**Exercise details**
Look through the data below. Show each line where the string "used" occurs.

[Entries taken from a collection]
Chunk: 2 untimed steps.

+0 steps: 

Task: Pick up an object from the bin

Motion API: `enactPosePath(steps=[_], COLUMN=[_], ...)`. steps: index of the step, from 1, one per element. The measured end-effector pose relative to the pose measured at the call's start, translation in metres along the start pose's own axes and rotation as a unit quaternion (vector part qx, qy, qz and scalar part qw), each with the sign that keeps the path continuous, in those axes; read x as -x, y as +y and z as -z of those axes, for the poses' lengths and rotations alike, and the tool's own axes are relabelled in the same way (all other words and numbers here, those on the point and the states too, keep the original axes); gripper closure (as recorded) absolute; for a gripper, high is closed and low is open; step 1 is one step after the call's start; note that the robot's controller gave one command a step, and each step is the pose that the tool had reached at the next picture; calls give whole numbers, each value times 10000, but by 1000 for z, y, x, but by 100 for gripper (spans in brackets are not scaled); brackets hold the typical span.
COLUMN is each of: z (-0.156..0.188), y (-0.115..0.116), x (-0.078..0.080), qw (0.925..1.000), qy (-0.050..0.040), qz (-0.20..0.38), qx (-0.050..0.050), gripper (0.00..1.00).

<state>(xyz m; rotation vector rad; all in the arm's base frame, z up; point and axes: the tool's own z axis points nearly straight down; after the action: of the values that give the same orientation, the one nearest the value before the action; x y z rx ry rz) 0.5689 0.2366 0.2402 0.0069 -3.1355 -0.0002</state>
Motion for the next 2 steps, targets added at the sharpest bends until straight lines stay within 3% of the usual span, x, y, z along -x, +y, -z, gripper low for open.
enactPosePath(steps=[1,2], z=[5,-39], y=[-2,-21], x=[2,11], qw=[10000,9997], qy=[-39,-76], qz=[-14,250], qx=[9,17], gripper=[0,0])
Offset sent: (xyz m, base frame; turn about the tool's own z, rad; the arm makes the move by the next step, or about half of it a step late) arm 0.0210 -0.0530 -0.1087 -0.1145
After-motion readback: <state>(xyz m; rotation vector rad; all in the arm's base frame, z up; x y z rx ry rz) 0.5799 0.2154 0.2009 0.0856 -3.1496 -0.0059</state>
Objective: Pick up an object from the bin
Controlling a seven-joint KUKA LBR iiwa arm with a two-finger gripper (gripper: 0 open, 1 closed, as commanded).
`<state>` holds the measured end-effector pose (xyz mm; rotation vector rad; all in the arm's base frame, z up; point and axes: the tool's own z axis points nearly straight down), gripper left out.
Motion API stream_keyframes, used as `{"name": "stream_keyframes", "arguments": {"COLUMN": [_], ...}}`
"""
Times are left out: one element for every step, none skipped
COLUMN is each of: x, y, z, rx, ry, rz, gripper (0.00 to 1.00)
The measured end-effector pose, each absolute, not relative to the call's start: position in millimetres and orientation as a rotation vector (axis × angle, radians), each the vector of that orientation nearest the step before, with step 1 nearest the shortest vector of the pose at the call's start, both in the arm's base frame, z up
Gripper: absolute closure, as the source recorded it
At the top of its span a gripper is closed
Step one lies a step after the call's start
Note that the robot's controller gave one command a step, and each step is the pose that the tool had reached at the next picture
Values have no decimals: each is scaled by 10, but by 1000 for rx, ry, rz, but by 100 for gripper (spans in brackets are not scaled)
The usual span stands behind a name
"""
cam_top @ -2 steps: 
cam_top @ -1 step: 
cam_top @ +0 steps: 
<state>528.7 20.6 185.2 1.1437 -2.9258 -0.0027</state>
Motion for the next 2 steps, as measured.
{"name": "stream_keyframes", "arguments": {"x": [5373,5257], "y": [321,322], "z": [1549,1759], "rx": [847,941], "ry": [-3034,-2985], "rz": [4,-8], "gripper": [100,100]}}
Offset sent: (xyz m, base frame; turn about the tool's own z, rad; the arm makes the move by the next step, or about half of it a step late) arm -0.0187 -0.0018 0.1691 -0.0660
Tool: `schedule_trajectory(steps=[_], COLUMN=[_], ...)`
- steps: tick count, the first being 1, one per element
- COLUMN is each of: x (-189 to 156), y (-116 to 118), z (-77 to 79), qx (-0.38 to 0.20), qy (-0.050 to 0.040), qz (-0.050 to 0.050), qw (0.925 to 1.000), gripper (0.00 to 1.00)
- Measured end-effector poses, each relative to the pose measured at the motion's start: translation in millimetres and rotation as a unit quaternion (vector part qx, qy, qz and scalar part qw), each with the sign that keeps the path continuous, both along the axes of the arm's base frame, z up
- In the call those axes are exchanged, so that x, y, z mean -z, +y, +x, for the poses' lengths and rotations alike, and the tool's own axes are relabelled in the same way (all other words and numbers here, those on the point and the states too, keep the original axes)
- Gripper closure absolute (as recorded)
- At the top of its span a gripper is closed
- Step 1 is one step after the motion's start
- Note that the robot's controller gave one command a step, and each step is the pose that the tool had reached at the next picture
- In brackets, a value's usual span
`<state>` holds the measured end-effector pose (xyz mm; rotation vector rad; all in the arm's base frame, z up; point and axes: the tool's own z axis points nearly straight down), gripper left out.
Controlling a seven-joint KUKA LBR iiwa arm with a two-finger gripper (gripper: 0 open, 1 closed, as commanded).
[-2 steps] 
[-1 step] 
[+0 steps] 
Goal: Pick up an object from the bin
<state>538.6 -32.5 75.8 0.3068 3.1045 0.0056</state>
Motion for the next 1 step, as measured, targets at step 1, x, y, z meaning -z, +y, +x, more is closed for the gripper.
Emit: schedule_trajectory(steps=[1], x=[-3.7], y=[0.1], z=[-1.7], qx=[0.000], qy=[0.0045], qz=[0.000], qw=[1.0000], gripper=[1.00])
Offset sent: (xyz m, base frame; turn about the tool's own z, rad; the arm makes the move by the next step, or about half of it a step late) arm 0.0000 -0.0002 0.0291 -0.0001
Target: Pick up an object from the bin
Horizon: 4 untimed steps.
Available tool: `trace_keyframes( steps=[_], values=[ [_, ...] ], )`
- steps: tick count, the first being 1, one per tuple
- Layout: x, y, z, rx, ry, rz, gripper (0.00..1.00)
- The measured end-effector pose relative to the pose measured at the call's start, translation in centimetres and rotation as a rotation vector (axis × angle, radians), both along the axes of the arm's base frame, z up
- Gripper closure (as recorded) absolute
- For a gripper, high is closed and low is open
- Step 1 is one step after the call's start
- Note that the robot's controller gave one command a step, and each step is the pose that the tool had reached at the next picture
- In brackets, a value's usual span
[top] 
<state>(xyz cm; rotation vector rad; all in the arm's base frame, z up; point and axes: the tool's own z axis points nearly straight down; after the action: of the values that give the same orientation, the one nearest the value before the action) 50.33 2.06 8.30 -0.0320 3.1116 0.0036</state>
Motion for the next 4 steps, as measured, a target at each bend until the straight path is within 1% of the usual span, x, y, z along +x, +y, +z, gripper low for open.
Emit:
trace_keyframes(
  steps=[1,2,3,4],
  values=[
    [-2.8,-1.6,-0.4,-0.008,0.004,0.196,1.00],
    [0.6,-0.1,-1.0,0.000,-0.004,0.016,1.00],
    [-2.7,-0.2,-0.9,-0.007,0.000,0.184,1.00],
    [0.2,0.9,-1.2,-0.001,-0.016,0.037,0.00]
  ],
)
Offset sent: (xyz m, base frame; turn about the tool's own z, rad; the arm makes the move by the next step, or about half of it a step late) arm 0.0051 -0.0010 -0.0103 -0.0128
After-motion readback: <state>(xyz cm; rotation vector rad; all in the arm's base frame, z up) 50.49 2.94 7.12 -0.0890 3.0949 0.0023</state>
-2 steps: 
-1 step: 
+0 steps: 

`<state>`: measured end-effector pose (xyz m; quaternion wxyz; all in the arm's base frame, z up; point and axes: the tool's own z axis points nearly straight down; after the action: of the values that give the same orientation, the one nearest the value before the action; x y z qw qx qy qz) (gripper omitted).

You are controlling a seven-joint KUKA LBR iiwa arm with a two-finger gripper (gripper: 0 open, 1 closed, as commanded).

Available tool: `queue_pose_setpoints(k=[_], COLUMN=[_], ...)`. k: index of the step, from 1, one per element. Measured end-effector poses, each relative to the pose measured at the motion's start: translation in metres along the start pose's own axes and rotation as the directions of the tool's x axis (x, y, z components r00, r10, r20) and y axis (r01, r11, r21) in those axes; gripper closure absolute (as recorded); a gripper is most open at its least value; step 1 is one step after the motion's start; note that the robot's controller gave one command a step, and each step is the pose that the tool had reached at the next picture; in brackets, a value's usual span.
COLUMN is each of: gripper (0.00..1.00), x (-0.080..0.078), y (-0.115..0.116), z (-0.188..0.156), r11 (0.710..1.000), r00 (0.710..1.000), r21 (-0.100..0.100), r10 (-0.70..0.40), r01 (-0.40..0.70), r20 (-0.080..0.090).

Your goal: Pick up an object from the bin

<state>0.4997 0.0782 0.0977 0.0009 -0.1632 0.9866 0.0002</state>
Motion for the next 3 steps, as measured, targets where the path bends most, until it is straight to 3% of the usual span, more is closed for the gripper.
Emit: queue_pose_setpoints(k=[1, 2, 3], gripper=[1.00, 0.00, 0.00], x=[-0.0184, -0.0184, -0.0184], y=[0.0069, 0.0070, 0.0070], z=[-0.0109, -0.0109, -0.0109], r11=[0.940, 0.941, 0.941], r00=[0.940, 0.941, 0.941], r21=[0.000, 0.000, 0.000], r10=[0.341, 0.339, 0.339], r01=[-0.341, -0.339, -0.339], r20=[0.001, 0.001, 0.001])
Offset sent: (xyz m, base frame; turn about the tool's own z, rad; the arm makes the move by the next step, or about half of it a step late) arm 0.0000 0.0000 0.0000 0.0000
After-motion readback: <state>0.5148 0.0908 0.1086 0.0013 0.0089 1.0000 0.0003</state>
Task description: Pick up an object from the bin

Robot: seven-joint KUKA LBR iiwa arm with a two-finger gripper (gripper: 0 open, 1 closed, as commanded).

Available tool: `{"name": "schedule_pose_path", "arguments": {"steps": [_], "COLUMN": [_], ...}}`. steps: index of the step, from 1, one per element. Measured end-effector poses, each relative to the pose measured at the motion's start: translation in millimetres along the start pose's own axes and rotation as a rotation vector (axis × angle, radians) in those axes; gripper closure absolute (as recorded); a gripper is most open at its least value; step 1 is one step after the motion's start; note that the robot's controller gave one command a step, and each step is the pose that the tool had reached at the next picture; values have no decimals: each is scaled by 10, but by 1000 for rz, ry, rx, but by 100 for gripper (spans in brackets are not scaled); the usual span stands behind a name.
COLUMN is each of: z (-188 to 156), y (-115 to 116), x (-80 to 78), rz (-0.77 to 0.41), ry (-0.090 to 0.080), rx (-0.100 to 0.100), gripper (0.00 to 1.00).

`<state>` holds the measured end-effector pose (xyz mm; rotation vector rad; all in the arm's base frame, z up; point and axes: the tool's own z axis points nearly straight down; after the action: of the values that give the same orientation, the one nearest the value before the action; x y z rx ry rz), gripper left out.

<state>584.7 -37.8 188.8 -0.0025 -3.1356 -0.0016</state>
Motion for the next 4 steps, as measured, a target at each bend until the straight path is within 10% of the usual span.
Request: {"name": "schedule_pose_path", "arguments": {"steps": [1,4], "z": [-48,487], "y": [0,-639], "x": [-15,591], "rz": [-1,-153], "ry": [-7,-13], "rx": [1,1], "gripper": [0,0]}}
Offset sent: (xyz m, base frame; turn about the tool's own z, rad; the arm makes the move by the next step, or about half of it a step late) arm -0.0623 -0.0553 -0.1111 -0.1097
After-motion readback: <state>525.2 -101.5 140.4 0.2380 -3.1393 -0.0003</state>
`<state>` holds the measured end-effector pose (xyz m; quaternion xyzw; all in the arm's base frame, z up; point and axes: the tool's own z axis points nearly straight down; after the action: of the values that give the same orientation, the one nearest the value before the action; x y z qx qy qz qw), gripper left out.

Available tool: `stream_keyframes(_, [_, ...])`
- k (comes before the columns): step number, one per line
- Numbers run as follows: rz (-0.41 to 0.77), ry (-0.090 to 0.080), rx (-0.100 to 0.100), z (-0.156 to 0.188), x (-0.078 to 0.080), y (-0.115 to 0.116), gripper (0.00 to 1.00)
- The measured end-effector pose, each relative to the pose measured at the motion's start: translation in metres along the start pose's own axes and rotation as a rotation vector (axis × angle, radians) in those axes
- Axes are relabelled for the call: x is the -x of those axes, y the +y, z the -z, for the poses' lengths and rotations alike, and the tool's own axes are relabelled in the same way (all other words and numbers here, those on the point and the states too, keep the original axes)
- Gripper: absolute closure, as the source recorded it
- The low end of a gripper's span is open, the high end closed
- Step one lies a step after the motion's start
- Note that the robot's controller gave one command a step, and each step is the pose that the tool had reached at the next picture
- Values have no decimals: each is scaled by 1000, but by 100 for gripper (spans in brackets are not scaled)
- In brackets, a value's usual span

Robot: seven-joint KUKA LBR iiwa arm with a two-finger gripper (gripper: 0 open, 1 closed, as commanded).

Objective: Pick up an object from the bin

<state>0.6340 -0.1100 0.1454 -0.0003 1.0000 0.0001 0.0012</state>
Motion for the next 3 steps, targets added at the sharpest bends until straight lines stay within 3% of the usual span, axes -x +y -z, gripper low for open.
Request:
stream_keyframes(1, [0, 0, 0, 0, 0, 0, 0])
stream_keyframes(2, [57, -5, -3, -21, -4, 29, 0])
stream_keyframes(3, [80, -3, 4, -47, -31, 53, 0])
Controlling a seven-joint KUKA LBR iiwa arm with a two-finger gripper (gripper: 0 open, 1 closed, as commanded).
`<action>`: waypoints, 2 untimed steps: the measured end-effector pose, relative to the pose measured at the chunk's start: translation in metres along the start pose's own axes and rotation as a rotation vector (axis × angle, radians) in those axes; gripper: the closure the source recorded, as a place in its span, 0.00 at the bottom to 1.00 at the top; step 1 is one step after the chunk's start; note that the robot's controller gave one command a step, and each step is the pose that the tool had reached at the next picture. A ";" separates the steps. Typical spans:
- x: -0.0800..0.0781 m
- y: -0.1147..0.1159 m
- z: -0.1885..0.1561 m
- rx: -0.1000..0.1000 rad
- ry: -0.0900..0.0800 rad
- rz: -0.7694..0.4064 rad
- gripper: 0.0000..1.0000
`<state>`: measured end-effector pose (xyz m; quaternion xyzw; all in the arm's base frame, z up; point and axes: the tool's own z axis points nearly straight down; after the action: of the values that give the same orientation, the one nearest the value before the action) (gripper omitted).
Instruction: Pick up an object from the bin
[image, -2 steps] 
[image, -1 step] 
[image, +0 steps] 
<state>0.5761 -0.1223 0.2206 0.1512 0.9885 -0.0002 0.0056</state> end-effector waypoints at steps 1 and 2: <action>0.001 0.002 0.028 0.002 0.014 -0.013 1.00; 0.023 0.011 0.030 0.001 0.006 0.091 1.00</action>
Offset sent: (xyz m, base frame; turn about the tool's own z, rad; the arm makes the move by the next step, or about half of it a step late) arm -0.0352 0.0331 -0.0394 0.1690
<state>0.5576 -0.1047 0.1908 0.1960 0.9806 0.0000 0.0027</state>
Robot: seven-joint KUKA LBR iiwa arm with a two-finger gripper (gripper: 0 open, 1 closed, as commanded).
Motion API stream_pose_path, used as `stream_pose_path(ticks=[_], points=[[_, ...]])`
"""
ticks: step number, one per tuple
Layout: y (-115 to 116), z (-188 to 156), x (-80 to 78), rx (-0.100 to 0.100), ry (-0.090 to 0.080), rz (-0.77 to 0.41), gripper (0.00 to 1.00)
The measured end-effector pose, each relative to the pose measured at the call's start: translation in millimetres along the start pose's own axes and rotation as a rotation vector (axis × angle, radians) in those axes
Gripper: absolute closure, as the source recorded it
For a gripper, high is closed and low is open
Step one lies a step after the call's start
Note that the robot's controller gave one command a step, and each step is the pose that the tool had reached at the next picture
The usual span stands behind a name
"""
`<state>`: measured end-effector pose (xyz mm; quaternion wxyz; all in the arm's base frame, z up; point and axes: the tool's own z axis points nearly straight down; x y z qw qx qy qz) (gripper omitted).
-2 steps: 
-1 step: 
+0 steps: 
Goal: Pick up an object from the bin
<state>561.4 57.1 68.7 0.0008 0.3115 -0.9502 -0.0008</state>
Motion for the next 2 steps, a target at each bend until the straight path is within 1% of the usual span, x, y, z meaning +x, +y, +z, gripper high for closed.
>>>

**Solution below**
Motion API stream_keyframes, used as `{"name": "stream_keyframes", "arguments": {"COLUMN": [_], ...}}`
Motion API stream_pose_path, used as `stream_pose_path(ticks=[_], points=[[_, ...]])`

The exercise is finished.